> **What the task asks**
All lines with the word "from" in the material below are required.

> **Supplied information**
****************

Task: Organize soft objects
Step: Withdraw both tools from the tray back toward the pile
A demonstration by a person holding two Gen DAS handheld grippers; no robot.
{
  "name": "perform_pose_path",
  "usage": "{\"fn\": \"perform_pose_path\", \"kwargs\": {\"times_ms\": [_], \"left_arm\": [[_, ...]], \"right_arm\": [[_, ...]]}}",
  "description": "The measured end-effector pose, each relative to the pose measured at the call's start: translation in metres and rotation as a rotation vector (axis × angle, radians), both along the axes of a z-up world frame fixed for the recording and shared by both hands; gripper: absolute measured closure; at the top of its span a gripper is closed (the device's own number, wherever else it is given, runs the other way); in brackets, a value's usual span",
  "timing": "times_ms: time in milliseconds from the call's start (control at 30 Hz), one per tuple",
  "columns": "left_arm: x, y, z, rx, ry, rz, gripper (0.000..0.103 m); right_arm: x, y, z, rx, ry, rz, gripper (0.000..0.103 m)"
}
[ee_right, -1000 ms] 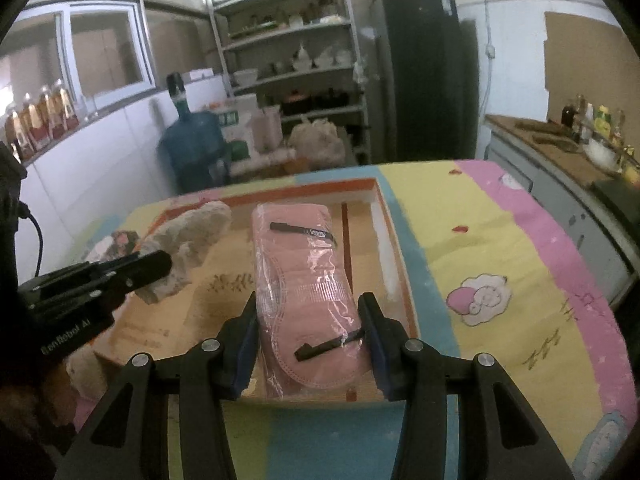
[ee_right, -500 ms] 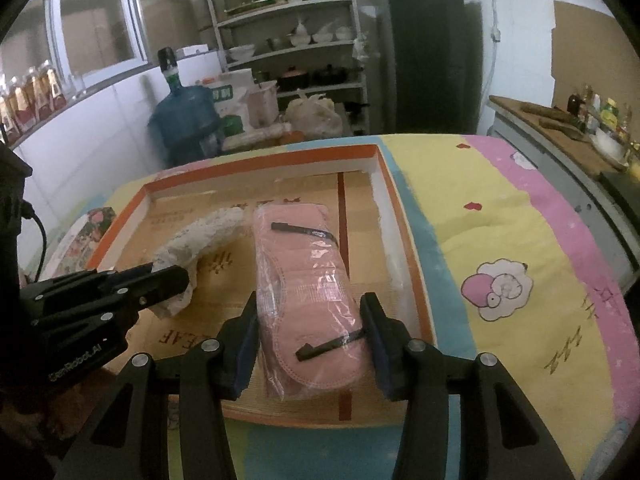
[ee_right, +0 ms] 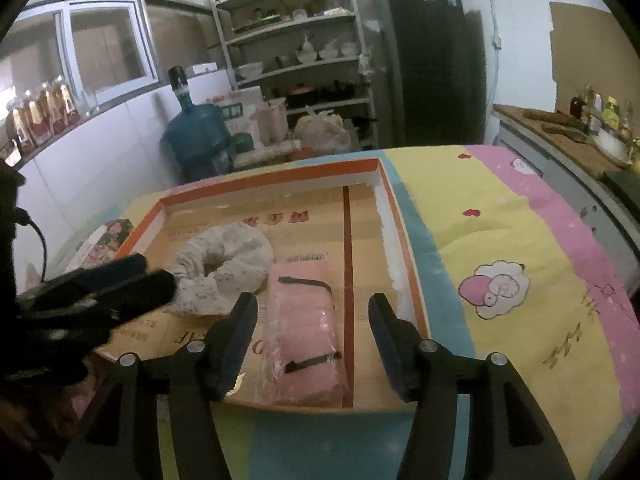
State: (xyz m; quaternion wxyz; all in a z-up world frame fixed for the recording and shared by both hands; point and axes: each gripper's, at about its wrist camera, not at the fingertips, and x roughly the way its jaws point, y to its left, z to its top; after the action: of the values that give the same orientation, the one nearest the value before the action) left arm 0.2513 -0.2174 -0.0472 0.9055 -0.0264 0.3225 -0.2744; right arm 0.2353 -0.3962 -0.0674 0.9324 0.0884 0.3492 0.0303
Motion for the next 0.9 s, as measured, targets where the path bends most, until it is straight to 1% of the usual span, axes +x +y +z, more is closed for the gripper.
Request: {"fn": "perform_pose_path", "kwargs": {"times_ms": [33,100,167,200,300,367,400,433,533,567,633,700,800,867,900], "left_arm": [[-0.006,0.005,0.006,-0.015,-0.033,0.006,0.016],[-0.011,0.012,0.018,-0.03,-0.076,0.016,0.012],[-0.021,0.02,0.029,-0.042,-0.132,0.028,0.009],[-0.024,0.022,0.033,-0.042,-0.145,0.03,0.007],[-0.039,0.033,0.044,-0.042,-0.188,0.022,0.007],[-0.048,0.038,0.049,-0.016,-0.193,0.024,0.007],[-0.052,0.041,0.049,-0.001,-0.193,0.026,0.007],[-0.058,0.045,0.051,0.026,-0.2,0.044,0.007],[-0.078,0.061,0.053,0.065,-0.246,0.119,0.007],[-0.084,0.069,0.055,0.065,-0.251,0.144,0.007],[-0.095,0.085,0.057,0.042,-0.253,0.174,0.008],[-0.108,0.103,0.058,0.017,-0.278,0.2,0.009],[-0.127,0.125,0.06,0.035,-0.341,0.259,0.01],[-0.139,0.142,0.061,0.036,-0.361,0.281,0.011],[-0.143,0.147,0.061,0.036,-0.364,0.286,0.014]], "right_arm": [[-0.005,0.0,0.003,0.002,-0.012,-0.007,0.043],[-0.014,0.001,0.008,0.012,-0.037,-0.016,0.043],[-0.027,0.005,0.016,0.02,-0.071,-0.031,0.038],[-0.032,0.007,0.019,0.02,-0.085,-0.037,0.037],[-0.052,0.02,0.031,0.014,-0.131,-0.055,0.037],[-0.067,0.032,0.039,0.007,-0.161,-0.062,0.028],[-0.076,0.039,0.043,0.005,-0.184,-0.061,0.028],[-0.084,0.047,0.047,0.003,-0.206,-0.059,0.028],[-0.107,0.072,0.057,-0.003,-0.271,-0.051,0.028],[-0.114,0.08,0.059,-0.005,-0.288,-0.049,0.028],[-0.128,0.097,0.062,-0.008,-0.319,-0.047,0.028],[-0.139,0.113,0.064,-0.011,-0.341,-0.034,0.028],[-0.151,0.136,0.065,-0.002,-0.359,-0.014,0.028],[-0.156,0.146,0.064,0.008,-0.362,-0.004,0.028],[-0.16,0.153,0.064,0.016,-0.363,0.005,0.028]]}}
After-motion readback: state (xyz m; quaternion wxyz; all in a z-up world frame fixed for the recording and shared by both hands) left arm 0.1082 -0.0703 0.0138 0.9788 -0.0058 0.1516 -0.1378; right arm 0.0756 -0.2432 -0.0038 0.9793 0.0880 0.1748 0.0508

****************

> **Result of this exercise**
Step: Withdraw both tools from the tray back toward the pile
  "timing": "times_ms: time in milliseconds from the call's start (control at 30 Hz), one per tuple",

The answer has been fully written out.